Search code examples
javacsvjacksonfasterxml

How to rename Columns via Lambda function - fasterXML


Im using the FasterXML library to parse my CSV file. The CSV file has the column names in its first line. Unfortunately I need the columns to be renamed. I have a lambda function for this, where I can pass the red value from the csv file in and get the new value.

my code looks like this, but does not work.

CsvSchema csvSchema =CsvSchema.emptySchema().withHeader();
ArrayList<HashMap<String, String>> result = new ArrayList<HashMap<String, String>>();       
MappingIterator<HashMap<String,String>> it = new CsvMapper().reader(HashMap.class)
                                                    .with(csvSchema )
                                                    .readValues(new File(fileName));
            
            
            while (it.hasNext()) 
              result.add(it.next());
            
        
            System.out.println("changing the schema columns.");

            for (int i=0; i < csvSchema.size();i++) { 
                
                String name = csvSchema.column(i).getName();
                String newName = getNewName(name);
                csvSchema.builder().renameColumn(i, newName);
                
            }
            csvSchema.rebuild();

when i try to print out the columns later, they are still the same as in the top line of my CSV file.

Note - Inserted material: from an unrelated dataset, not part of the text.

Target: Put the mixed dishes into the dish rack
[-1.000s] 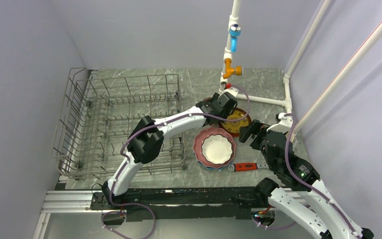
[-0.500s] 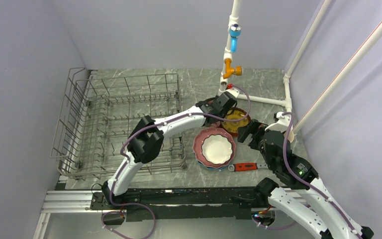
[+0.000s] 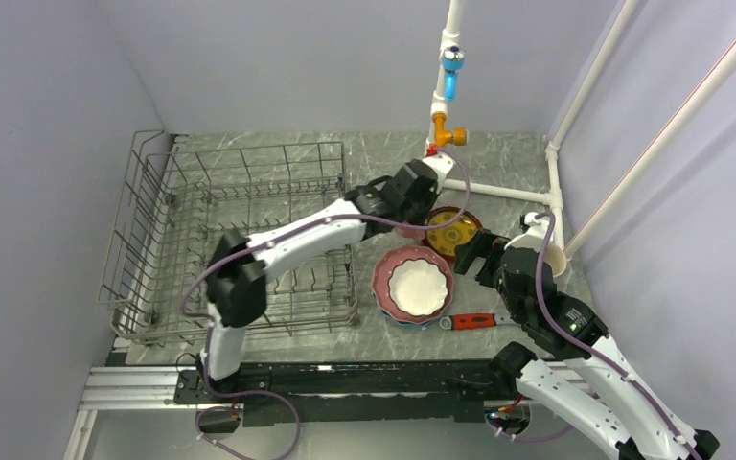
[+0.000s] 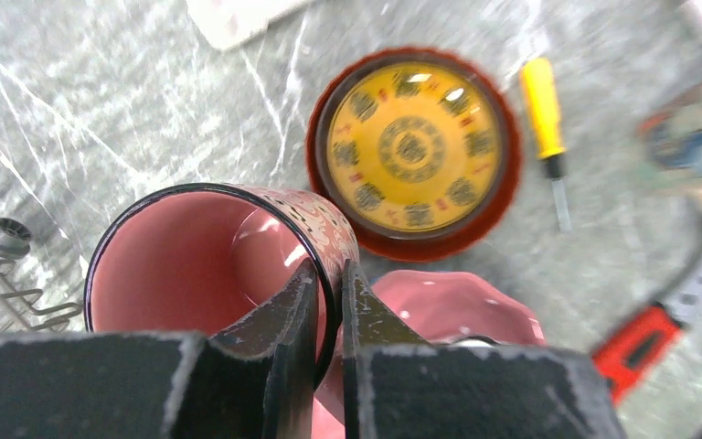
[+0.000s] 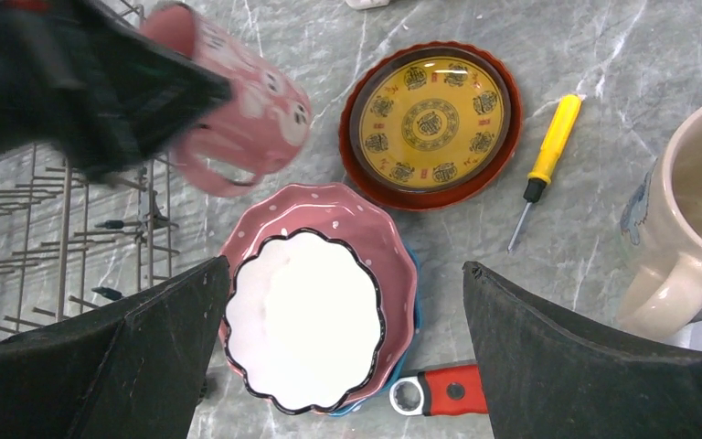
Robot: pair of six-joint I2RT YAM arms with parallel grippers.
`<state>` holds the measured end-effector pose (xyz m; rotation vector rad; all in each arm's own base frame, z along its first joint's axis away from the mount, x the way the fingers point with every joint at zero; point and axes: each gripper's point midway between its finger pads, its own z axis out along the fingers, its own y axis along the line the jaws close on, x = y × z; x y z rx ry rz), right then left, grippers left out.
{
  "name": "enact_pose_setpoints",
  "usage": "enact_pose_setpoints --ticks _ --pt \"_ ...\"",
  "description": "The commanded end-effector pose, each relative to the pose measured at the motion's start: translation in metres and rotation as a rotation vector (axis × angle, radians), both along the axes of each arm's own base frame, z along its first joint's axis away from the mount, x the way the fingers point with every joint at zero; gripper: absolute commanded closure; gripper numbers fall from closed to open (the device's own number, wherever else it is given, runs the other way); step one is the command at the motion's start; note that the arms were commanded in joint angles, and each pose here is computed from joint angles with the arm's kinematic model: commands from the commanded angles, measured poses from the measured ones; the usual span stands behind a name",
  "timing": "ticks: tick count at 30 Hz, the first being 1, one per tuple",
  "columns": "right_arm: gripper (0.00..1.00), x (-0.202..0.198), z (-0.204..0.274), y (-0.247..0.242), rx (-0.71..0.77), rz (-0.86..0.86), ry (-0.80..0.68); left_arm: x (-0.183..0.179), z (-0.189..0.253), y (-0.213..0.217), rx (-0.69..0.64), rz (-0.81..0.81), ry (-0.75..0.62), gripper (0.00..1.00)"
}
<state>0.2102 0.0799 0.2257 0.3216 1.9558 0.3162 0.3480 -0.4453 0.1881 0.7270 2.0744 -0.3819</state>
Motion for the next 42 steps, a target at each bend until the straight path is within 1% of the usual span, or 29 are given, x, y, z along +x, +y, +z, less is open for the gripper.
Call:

Additionally I noticed, that csvSchema.size() equals 0 - why?


Solution

  • You could instead use uniVocity-parsers for that. The following solution streams the input rows to the output so you don't need to load everything in memory to then write your data back with new headers. It will be much faster:

    public static void main(String ... args) throws Exception{
    
        Writer output = new StringWriter(); // use a FileWriter for your case
    
        CsvWriterSettings writerSettings = new CsvWriterSettings(); //many options here - check the documentation
        final CsvWriter writer = new CsvWriter(output, writerSettings);
    
        CsvParserSettings parserSettings = new CsvParserSettings();  //many options here as well
        parserSettings.setHeaderExtractionEnabled(true); // indicates the first row of the input are headers
    
        parserSettings.setRowProcessor(new AbstractRowProcessor(){
    
            public void processStarted(ParsingContext context) {
                writer.writeHeaders("Column A", "Column B", "... etc");
            }
    
            public void rowProcessed(String[] row, ParsingContext context) {
                writer.writeRow(row);
            }
    
            public void processEnded(ParsingContext context) {
                writer.close();
            }
        });
    
        CsvParser parser = new CsvParser(parserSettings);
        Reader reader = new StringReader("A,B,C\n1,2,3\n4,5,6"); // use a FileReader for your case
        parser.parse(reader); // all rows are parsed and submitted to the RowProcessor implementation of the parserSettings.
    
        System.out.println(output.toString());
        //nothing else to do. All resources are closed automatically in case of errors.
    }
    

    You can easily select the columns by using parserSettings.selectFields("B", "A") in case you want to reorder/eliminate columns.

    Disclosure: I am the author of this library. It's open-source and free (Apache V2.0 license).